00:36:20 It's called the structured jam. It's basically like the Grateful Dead fan. So for people who are not into the Grateful Dead, what the Dead used to do is they'd have a song which was structured, chorus, verse, all that. However, they would also go way into the jams. These guys would go way into outer space to just explore and be curious about what the music could do.

00:36:49 And sometimes it was a sonic disaster and other times it was more heavenly and beautiful than what any human could write. Okay, so that's what the Grateful Dead do. I bring that. And I suggest you coaches out there bring this to their coaching. If you're too structured in what you're doing, you ask a specific set of questions exactly like this, or do these exercises all in a row that is actually limiting if you go totally the other way and it's like, hey, what's up?

00:37:25 Man and try to coach it like that. That's too much of the jam. Right. But if you can find that balance between what is your system, where are you trying to take this thing? Where is this going?

00:37:40 Right? That's the structure. And then really be curious without the agenda of the answer or where this thing is going, that's where you're going to find the real juicy stuff. And by the way, that will keep you on your toes as a coach, because since you don't know what's coming, you have to marshal your own resources and be mindful yourself so that you can react in a way that's helpful for your client. Beautiful.

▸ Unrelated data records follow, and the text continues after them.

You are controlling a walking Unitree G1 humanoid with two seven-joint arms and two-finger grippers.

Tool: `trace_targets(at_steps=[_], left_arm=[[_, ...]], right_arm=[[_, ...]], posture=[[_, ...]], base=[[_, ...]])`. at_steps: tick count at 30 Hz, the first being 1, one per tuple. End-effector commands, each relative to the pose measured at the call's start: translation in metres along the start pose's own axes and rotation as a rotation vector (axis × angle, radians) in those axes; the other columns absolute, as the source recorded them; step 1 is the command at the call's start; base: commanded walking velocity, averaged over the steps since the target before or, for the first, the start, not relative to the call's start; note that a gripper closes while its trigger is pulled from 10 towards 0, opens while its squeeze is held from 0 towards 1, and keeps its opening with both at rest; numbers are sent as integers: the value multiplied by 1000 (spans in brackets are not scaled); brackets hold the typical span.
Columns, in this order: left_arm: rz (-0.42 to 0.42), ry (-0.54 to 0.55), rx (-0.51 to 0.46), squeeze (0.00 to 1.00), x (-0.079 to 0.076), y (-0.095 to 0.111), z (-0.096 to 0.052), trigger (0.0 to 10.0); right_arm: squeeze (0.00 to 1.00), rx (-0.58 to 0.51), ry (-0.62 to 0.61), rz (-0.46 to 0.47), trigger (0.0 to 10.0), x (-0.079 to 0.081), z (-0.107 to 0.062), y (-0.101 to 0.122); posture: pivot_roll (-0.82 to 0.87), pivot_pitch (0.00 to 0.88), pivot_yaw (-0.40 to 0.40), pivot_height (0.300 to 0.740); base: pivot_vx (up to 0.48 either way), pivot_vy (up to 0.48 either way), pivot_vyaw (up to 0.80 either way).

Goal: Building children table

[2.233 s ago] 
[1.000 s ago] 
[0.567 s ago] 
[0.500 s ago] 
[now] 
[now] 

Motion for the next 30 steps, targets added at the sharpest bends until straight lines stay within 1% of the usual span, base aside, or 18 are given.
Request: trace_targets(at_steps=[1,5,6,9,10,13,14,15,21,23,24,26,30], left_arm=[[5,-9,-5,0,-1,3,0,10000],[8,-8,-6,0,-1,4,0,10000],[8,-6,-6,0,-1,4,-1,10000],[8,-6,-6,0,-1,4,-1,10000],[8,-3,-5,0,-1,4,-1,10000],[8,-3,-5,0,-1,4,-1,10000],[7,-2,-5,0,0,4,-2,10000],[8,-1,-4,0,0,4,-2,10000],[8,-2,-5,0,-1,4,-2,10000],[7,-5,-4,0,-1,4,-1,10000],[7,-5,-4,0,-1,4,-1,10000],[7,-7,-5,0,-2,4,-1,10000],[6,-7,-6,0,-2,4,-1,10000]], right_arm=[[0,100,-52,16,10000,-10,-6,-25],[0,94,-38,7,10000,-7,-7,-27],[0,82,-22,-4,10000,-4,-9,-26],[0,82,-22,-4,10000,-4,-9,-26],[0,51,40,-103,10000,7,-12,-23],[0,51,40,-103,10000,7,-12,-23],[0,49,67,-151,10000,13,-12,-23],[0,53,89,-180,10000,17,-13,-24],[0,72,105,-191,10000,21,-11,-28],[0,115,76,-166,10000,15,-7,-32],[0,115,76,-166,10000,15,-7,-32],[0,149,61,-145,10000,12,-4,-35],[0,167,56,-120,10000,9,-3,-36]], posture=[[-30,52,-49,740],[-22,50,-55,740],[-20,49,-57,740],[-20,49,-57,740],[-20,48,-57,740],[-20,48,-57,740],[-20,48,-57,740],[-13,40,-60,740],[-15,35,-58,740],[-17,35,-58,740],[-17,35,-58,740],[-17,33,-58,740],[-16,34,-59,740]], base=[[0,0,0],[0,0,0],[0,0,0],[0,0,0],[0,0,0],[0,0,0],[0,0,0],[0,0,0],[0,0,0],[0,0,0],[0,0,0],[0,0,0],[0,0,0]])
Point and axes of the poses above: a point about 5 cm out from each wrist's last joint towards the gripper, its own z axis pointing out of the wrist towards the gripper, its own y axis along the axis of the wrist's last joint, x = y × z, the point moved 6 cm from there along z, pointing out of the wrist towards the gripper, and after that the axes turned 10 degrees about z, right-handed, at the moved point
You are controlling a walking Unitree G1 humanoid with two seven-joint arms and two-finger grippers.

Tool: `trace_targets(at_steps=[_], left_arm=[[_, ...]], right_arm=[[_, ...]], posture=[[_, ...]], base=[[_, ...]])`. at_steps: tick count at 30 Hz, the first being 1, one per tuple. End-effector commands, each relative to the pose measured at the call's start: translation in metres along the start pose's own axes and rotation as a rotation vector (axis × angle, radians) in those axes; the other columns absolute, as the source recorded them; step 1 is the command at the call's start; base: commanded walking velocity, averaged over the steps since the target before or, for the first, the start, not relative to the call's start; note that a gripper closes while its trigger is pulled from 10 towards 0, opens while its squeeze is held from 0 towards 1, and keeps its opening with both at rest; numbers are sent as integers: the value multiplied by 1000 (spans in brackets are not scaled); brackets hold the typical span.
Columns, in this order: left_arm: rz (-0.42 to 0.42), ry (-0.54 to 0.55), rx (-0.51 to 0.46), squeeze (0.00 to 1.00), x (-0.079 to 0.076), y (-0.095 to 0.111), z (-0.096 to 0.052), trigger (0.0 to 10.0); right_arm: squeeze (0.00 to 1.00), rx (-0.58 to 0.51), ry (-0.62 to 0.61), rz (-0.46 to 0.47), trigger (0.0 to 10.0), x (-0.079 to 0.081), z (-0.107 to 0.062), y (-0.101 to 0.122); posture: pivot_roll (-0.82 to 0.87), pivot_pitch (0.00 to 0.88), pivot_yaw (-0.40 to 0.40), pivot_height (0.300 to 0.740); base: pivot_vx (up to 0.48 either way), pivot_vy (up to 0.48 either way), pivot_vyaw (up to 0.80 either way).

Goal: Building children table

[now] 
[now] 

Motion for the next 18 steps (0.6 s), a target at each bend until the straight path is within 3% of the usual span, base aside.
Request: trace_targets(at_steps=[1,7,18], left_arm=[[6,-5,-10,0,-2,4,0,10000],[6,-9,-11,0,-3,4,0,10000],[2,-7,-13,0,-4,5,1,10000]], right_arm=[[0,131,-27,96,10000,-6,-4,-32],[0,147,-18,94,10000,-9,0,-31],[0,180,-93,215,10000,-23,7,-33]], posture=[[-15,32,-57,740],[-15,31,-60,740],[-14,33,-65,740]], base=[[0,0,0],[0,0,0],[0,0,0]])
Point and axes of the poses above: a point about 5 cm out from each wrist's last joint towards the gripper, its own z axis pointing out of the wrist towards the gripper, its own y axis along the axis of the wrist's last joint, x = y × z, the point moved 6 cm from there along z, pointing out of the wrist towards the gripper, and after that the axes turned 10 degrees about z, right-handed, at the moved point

00:38:15 I love that. It's like a coaching jam. It's a coaching jam, yeah. Wow. I think we invented something here.

00:38:23 Coachingjam.com coming to you. Courtesy The Mindful Coach Association association. Wow, this has been so fun. So how can people connect with all this goodness that you're doing? Well, best bet is just hop on my website, Jefflizowitz.com, if you can spell that properly.

00:38:43 Or Brett, if you put that on. The I'll put it in the show notes. Yeah. You can also get the book or books on Amazon. If you come to my site, there's tons of blog posts and stuff like that with all kinds of things on there.

00:38:56 And then I'm very happy to do complimentary coaching sessions with people. Nice. And you can also find his listing at the The The Mindful Coach Association Association as well, so you can find him there and find links to his resources and his social media, which I would recommend because he puts out some awesome notes via email periodically. It's really always great to touch that fire. We're coming out of your social media thread.

00:39:25 I really like that a lot. So thank you so much for joining us on The The Mindful Coach Association. I really appreciate it. And any parting for phrases, any parting. Words, just thank you for being here.

00:39:38 Always great talking to you. Great. Thank you so much, Jeff. It's great to have you on the show. Take care.